Di sinilah pemerintah bukan hanya duduk di kursi dan menunggu data-data yang masuk berapa dana yang sudah diturunkan dan tinggal melaporkan. Pemerintah dituntut serius untuk membuat pemetaan yang tepat dan jujur mengenai keberadaan orang yang kekurangan. Cerita mengenai hal ini tentu bukanlah isapan jempol di mana bantuan pemerintah tersebut tidak menyentuh rakyat yang seharusnya berhak menerimanya. Kalau Anda membuka link di google.com mengenai salah sasaran itu, sering terjadi mengenai luputnya orang-orang yang berhak menerima bantuan.

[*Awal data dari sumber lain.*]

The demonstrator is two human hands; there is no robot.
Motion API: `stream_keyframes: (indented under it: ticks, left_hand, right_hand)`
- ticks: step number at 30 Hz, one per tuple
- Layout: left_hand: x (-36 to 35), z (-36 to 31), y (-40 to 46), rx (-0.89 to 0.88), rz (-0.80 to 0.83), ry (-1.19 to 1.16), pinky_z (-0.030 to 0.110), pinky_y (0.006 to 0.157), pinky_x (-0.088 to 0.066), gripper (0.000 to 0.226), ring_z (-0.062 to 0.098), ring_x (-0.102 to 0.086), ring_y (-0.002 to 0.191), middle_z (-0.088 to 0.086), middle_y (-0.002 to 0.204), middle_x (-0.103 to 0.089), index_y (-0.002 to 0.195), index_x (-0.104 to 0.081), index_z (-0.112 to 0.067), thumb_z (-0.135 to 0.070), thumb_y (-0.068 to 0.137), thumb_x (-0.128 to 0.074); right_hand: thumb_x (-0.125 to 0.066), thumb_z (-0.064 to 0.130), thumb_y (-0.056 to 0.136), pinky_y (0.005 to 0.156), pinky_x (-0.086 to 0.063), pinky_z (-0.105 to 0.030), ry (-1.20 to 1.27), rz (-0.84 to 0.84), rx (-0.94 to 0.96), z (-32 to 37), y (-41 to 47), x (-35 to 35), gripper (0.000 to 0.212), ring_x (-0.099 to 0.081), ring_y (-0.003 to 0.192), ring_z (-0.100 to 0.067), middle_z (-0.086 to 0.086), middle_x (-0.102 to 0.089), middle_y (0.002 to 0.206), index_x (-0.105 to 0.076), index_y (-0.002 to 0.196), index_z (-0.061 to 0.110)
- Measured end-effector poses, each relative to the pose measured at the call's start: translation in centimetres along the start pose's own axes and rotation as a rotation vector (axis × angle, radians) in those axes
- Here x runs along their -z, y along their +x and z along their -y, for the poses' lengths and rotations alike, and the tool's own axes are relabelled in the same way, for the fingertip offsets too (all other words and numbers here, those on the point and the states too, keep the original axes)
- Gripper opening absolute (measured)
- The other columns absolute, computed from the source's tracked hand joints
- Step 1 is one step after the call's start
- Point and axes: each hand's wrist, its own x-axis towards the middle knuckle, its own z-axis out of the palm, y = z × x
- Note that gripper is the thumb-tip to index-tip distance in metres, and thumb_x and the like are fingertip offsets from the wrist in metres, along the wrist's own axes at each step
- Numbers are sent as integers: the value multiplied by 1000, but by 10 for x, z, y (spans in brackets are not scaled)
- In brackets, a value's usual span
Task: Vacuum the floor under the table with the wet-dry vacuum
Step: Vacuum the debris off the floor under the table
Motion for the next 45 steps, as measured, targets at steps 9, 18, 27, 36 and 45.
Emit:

Seperti yang terjadi di Sampit, Kalimantan Tengah seperti yang diungkap oleh KICAUNEWS.COM yang menunjukkan bagaimana bantuan-bantuan tersebut tidak jatuh kepada mereka yang sungguh-sungguh membutuhkan. Makanya di sini dituntut keseriusan pemerintah, untuk memastikan, ingat memastikan kalau bantuan-bantuan itu sampai ke tangan yang tepat.

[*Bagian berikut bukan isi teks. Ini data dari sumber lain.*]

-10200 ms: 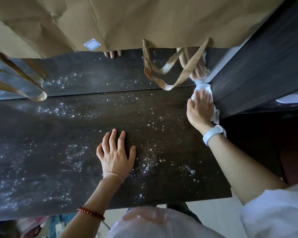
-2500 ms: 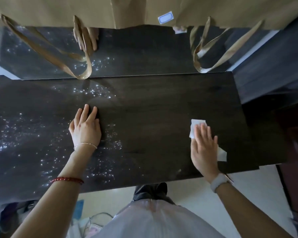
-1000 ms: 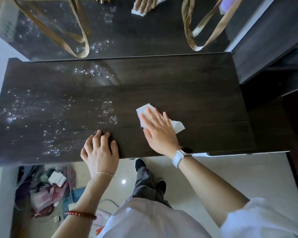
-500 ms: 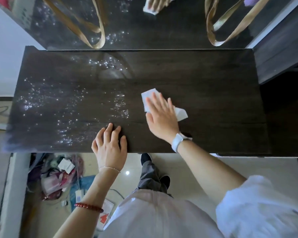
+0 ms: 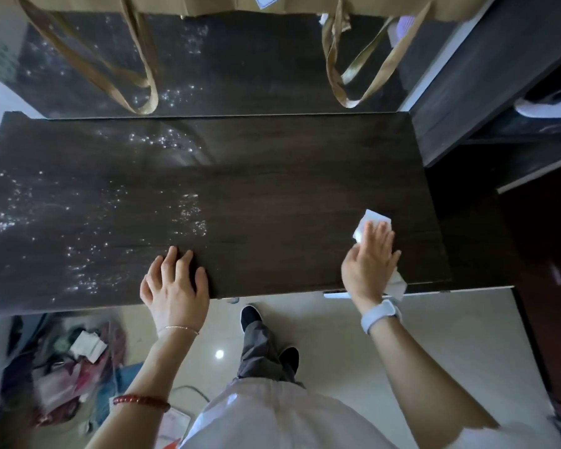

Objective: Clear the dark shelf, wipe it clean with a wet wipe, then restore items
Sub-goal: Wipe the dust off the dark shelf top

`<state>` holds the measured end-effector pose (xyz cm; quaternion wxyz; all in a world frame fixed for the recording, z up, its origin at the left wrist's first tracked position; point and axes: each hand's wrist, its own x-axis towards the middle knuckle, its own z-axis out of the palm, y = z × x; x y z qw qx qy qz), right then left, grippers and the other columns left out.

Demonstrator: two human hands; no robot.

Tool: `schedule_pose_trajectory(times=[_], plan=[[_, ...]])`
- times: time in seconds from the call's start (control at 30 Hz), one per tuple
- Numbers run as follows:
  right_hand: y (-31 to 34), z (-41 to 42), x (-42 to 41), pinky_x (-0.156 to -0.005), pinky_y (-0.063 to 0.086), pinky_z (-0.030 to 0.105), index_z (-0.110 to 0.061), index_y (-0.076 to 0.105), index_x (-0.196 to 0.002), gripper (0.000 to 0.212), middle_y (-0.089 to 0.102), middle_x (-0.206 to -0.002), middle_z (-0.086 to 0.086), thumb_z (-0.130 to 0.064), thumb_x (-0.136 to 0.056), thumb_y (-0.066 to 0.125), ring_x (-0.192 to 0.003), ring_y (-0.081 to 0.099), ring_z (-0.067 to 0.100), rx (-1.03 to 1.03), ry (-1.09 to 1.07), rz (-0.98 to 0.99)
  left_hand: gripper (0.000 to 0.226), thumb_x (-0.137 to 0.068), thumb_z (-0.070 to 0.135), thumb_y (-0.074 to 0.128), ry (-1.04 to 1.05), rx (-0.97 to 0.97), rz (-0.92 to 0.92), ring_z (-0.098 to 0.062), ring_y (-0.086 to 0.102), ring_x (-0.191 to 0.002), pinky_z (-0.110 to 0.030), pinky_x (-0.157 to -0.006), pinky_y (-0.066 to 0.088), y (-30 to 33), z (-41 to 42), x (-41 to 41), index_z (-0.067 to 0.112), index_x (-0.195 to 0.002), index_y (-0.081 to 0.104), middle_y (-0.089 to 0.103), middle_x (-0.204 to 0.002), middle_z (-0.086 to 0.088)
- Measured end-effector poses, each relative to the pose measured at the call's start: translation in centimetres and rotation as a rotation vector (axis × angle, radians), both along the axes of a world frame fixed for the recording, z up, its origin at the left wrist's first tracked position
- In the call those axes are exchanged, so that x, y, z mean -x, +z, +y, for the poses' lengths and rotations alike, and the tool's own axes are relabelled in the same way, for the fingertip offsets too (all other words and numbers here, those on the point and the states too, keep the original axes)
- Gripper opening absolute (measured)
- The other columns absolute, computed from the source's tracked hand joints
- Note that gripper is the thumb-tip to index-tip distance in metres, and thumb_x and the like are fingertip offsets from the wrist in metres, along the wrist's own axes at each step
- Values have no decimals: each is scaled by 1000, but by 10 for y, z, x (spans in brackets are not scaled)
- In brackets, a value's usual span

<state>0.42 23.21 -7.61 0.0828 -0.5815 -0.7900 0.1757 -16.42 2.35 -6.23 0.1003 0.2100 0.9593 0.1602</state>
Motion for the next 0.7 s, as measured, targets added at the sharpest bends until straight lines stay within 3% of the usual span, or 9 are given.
schedule_pose_trajectory(times=[0.1, 0.17, 0.23, 0.3, 0.33, 0.4, 0.5, 0.63, 0.7], plan=[[-4, -65, 44, -106, 22, 57, -8, 41, -135, 59, 37, -144, 19, -6, -76, 31, -133, 31, 37, -22, 373, 71, 36, -94, 31, 41, 22, -57, -25, -24, 21, -136, -43, -110, 12, 1, -3, 3, 19, -126, 52, 38, -144, -3], [-2, -108, 66, -113, 11, 49, -9, 40, -135, 64, 32, -147, 15, -3, -73, 25, -137, 24, 32, 23, 662, 149, 32, -94, 20, 44, 72, -173, -95, -24, 27, -134, -40, -110, 14, 6, -3, 10, 16, -124, 55, 42, -142, -2], [9, -131, 81, -115, -1, 40, -8, 38, -136, 60, 27, -149, 12, 8, -80, 27, -141, 16, 26, 273, 775, 302, 31, -94, 12, 42, 170, -365, -177, -25, 39, -129, -36, -109, 25, 18, -9, 17, 10, -123, 56, 49, -136, -6], [21, -132, 87, -113, 16, 30, -8, 40, -135, 44, 39, -143, 13, 0, -92, 32, -133, 35, 19, 624, 687, 520, 32, -95, 10, 40, 275, -502, -194, -23, 46, -121, -30, -103, 32, 31, -18, 19, 9, -124, 54, 52, -131, -8], [28, -127, 87, -102, 31, 23, -9, 40, -134, 40, 48, -135, 12, -13, -95, 33, -116, 51, 10, 702, 562, 620, 32, -95, 10, 40, 300, -525, -172, -22, 48, -119, -29, -100, 34, 36, -23, 18, 9, -125, 53, 52, -129, -9], [38, -110, 86, -80, 41, 13, -10, 41, -133, 44, 55, -122, 8, -24, -92, 37, -89, 55, -3, 711, 285, 736, 32, -93, 7, 42, 265, -509, -95, -24, 48, -115, -28, -95, 36, 39, -31, 11, 7, -123, 53, 51, -126, -12], [41, -83, 82, -97, 39, 27, -9, 38, -135, 47, 48, -134, 10, -11, -88, 39, -120, 47, 19, 593, 82, 708, 31, -90, 7, 44, 40, -444, -10, -30, 49, -111, -37, -95, 40, 30, -29, -9, 1, -117, 56, 55, -119, -18], [32, -51, 58, -108, 17, 20, -11, 32, -140, 45, 26, -151, 5, -9, -96, 37, -139, 21, 19, 349, 131, 508, 39, -85, 22, 37, -318, -316, 4, -29, 51, -110, -43, -94, 43, 18, 6, -37, 6, -113, 60, 59, -118, -14], [20, -35, 34, -113, 14, 34, -8, 34, -139, 44, 24, -151, 8, -6, -95, 38, -141, 16, 24, 205, 155, 333, 40, -85, 22, 36, -462, -182, 50, -34, 53, -114, -49, -94, 43, 15, 35, -43, 7, -113, 60, 59, -121, -16]])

Sudah saatnya pemerintah benar-benar melakukan pengecekan secara langsung kepada masyarakat, atau membuka posko-posko di mana data-data itu bukan berdasarkan analisa RT dan analisa RW saja, tapi bisa dicek langsung ke penerima dan kepada rakyat tidak mampu. Sekali-kali saja, tidak perlu setiap hari. Karena kitapun tahu pekerjaan bapak-bapak yang di atas itu orang sibuk, tidak ada waktu untuk turun ke bawah, sibuk bekerja untuk rakyatnya. Tapi ya mbok jangan hanya mendengar kata-kata laporan kertas saja atau katanya ini, dan katanya itu.
Kalau tidak maka, jangan disalahkan kalau orang di desa ditanya, bagaimana keadaan sekarang? "Ah, sama saja." Atau jawaban, "Tidak ada bedanya." Juga, menjadi apatis dengan pemerintah.